While an earlier round of nationwide economic protests struck at the end of 2017, things only have gotten worse with the sanctions re-imposed on the country by Trump withdrawing from the nuclear deal, particularly those blocking Iran from selling crude oil abroad. Without that crucial source of government funding, Iran’s government struggles to make ends meet.
So far, Trump’s administration has vowed to continue its maximum pressure campaign on Tehran. Trump himself has used the killing of Soleimani, whom he described as a “terrorist monster,” as part of his stump speeches at campaign rallies.
“With Iran losing as much as $4 billion in revenue every month due to U.S. energy sanctions, it will not be easy for Tehran to hold out for the possibility of a new U.S. president being elected in November 2020,” wrote Niamh McBurney, an analyst at Verisk Maplecroft.
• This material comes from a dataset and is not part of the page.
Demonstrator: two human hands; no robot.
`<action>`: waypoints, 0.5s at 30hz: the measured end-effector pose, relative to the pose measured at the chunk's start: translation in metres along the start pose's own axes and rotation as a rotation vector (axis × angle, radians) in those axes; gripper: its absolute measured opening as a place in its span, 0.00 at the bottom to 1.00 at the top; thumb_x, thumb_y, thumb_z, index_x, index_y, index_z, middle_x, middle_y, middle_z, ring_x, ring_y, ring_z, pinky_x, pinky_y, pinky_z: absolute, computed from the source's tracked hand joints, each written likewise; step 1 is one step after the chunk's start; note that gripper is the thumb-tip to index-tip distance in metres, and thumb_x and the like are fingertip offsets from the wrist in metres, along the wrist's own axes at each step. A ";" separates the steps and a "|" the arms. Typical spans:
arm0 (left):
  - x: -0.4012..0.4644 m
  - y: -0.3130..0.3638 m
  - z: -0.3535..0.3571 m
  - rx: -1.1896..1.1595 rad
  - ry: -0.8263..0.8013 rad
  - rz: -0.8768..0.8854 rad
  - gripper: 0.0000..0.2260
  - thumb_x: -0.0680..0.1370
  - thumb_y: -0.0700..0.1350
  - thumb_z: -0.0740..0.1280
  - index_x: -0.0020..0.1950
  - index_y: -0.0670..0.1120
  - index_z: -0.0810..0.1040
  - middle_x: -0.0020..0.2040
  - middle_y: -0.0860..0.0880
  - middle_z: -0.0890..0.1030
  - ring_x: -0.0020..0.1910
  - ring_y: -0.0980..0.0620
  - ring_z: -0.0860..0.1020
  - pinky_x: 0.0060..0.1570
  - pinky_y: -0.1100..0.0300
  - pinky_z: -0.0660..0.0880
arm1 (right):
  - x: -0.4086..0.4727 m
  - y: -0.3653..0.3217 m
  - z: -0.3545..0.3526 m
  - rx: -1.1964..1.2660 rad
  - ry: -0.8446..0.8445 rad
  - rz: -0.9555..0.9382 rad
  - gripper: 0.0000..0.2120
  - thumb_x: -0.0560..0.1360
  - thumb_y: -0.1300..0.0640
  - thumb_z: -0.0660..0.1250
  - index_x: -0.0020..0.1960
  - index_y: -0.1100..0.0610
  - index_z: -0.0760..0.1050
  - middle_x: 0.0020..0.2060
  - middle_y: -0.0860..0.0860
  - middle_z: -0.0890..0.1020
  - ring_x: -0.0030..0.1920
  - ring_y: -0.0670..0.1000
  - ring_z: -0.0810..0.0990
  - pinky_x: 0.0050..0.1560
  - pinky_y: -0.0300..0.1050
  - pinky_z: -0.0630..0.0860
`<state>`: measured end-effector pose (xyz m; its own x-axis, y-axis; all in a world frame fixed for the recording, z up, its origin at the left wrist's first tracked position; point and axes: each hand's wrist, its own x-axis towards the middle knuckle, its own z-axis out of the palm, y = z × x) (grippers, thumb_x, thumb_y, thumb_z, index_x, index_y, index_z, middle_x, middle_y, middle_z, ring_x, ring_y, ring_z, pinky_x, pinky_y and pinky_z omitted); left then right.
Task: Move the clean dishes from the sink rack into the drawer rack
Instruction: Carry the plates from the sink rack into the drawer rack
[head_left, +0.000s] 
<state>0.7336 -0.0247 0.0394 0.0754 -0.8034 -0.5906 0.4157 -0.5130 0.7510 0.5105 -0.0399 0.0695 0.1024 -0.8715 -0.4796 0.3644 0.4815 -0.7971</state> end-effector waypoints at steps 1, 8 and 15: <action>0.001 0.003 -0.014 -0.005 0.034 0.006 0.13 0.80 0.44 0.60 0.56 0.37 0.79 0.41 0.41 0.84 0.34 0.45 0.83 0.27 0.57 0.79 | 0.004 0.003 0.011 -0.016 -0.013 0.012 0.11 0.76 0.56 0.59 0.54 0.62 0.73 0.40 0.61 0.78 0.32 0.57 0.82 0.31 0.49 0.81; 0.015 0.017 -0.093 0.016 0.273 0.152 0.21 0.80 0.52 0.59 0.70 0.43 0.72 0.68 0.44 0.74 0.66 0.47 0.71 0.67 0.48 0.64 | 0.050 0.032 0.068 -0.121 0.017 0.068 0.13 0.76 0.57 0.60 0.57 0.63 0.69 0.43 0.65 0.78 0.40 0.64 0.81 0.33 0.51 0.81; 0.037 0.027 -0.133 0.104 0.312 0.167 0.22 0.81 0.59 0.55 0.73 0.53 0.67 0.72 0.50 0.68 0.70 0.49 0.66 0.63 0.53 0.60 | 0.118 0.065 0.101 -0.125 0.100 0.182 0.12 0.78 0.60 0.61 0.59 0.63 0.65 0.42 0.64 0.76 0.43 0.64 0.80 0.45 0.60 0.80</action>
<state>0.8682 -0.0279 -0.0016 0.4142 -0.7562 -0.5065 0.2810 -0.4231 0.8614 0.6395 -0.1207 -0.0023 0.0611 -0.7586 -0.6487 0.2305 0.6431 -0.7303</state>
Meanwhile, Britain, France and Germany instituted the so-called “dispute mechanism” of Iran’s unraveling nuclear deal, opening the possibility of international and U.N. sanctions returning.
“My sense is that basically the Islamic Republic currently is a pressure cooker,” Geranmayeh said. “We will have periodic and probably escalatory … protests in the country. A lot of what happens depends on how the security apparatus responds to these protests.”
However, any major threat to the government could see the Guard employ the same bloody tactics it used in Syria’s long war.
“If there is a similar threat to their own power inside Iran as Bashar Assad faced, my sense is that they will use an infinitely more amount of force to push back to secure their own power,” Geranmayeh said.